1947 год был тоскливый, очень голодный и пустой. Именно пустой. Радостей почти не помню, зато горя и забот было предостаточно.
Я и брат Миша учились в школе, а младшая сестра все время оставалась дома, болела из-за малокровия. Однажды мы приходим с занятий, а ее нет. Мама сидит на стуле бледная, молчаливая, губы поджаты. Сестра Жанночка, как мы ее звали, умерла. И ее уже забрали санитары, увезли. Мы, дети, не плакали. И никто не плакал. Мама нас молча накормила обедом, подала нам суп и хлеб. Брат Дима тоже часто болел, особенно страдал от простуды, у него воспалялось горло, поднималась температура. Он умер от пневмонии 2 февраля 1948 года в шесть часов вечера, и я осталась у мамы одна. Папа пропал без вести на фронте, мы о нем ничего не знали до 1955 года, когда вдруг где-то нашли останки наших солдат, и среди них он, погибший при взрыве. Мама надеялась, что он находится в каком-нибудь военном госпитале, лежит в беспамятстве после контузии, как иногда рассказывали про пропавших без вести – будто они живы, только ничего о себе не помнят. А папочка, оказывается, погиб еще в 1942 году.
В 1947 году было много бед. Год был очень тяжелый. Радости куда-то подевались. Радоваться было нечему. Вот в 1945 году люди радовались – война наконец закончилась, наступил мир, все должно быть теперь по-другому. Люди часто улыбались. С фронта возвращались родственники, знакомые. Ехали солдаты, пели песни. Они могли подарить нам, детям и подросткам, целую плитку шоколада, кулек семечек или буханку хлеба. И дарили! Это был праздник!

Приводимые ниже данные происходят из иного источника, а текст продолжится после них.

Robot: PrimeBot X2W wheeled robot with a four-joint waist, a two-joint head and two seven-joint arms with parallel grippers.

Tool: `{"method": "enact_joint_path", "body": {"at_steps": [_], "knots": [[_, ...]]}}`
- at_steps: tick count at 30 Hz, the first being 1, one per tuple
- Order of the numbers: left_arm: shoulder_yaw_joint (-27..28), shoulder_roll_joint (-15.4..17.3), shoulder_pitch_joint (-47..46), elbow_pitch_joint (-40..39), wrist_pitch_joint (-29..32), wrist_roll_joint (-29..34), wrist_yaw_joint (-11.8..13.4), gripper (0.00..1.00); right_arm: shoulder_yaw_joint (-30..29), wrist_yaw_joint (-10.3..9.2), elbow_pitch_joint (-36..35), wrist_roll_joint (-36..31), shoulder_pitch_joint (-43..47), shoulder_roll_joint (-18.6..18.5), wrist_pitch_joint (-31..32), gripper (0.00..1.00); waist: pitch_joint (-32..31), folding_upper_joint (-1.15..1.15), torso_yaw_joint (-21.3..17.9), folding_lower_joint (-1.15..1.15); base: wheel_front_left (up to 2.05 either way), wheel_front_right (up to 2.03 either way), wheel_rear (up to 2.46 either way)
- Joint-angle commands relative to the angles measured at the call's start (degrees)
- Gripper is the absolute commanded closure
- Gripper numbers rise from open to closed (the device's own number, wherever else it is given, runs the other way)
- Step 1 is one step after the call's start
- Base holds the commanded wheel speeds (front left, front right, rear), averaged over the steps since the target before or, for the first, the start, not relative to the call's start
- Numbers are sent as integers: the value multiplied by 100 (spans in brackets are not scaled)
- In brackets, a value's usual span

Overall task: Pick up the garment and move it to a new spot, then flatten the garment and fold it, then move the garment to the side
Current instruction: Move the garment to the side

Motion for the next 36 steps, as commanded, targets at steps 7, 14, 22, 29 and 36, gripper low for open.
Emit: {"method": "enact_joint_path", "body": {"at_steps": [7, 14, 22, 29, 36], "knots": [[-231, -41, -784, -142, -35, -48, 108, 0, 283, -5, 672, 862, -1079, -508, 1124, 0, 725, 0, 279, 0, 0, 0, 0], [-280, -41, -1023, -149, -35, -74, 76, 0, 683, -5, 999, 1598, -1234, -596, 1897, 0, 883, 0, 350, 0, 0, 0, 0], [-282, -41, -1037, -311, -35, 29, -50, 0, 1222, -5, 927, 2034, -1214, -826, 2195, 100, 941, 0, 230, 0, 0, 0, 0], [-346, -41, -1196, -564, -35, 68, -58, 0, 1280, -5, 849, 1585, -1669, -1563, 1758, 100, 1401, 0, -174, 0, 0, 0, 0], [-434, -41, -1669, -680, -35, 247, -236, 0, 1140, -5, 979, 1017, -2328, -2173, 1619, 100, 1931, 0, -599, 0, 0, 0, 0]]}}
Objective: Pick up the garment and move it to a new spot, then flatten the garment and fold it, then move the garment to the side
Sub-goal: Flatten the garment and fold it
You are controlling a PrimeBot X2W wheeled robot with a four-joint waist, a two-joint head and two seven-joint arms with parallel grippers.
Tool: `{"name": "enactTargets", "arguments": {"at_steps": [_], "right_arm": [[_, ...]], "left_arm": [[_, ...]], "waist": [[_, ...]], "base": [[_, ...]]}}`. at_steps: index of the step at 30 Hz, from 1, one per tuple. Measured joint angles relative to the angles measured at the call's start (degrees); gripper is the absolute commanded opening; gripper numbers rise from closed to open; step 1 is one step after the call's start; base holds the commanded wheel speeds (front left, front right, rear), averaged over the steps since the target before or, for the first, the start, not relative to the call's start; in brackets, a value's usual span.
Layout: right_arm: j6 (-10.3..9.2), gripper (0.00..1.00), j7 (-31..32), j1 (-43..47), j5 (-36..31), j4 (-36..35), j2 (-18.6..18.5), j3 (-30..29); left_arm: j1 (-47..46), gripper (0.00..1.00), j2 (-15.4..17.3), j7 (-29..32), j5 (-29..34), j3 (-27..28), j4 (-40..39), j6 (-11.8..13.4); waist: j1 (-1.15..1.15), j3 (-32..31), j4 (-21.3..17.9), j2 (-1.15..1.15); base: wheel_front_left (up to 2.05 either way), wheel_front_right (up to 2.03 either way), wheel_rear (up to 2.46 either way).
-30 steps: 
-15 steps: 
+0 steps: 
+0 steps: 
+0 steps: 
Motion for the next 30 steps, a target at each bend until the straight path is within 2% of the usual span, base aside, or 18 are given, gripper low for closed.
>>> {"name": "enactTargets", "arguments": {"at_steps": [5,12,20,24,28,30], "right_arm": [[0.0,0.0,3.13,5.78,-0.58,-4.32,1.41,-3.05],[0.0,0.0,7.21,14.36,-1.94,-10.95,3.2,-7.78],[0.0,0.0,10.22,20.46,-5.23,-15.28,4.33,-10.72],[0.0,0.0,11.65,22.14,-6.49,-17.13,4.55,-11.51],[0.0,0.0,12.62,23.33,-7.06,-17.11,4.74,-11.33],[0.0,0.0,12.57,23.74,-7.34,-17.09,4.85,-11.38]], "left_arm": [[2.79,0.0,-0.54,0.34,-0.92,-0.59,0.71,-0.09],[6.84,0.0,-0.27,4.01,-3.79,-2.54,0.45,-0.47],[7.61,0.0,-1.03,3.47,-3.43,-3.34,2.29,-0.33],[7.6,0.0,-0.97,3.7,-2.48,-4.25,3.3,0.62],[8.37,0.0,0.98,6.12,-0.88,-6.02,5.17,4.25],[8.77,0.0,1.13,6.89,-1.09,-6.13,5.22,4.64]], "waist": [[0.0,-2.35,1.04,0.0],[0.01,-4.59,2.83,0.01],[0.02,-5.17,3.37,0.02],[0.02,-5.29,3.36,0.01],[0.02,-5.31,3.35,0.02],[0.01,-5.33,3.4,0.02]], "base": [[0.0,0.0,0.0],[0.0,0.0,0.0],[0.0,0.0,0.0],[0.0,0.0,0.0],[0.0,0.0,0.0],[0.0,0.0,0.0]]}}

В войну люди ждали победы, разгрома фашистов, ждали с фронта родных и своего возвращения из эвакуации в оставленные города, потому многие держались, не унывали, не впадали в отчаянье, хотя было очень трудно. Нам было во что верить. А когда началась мирная жизнь, стало совсем по-другому. Я была подростком, но хорошо запомнила ощущение той атмосферы, в которой мы жили по возвращении из эвакуации. Атмосфера установилась подавленная. Нередко попадались люди, сильно удрученные, в отчаянье, глубоко растерянные и как будто замышляющие самоубийство.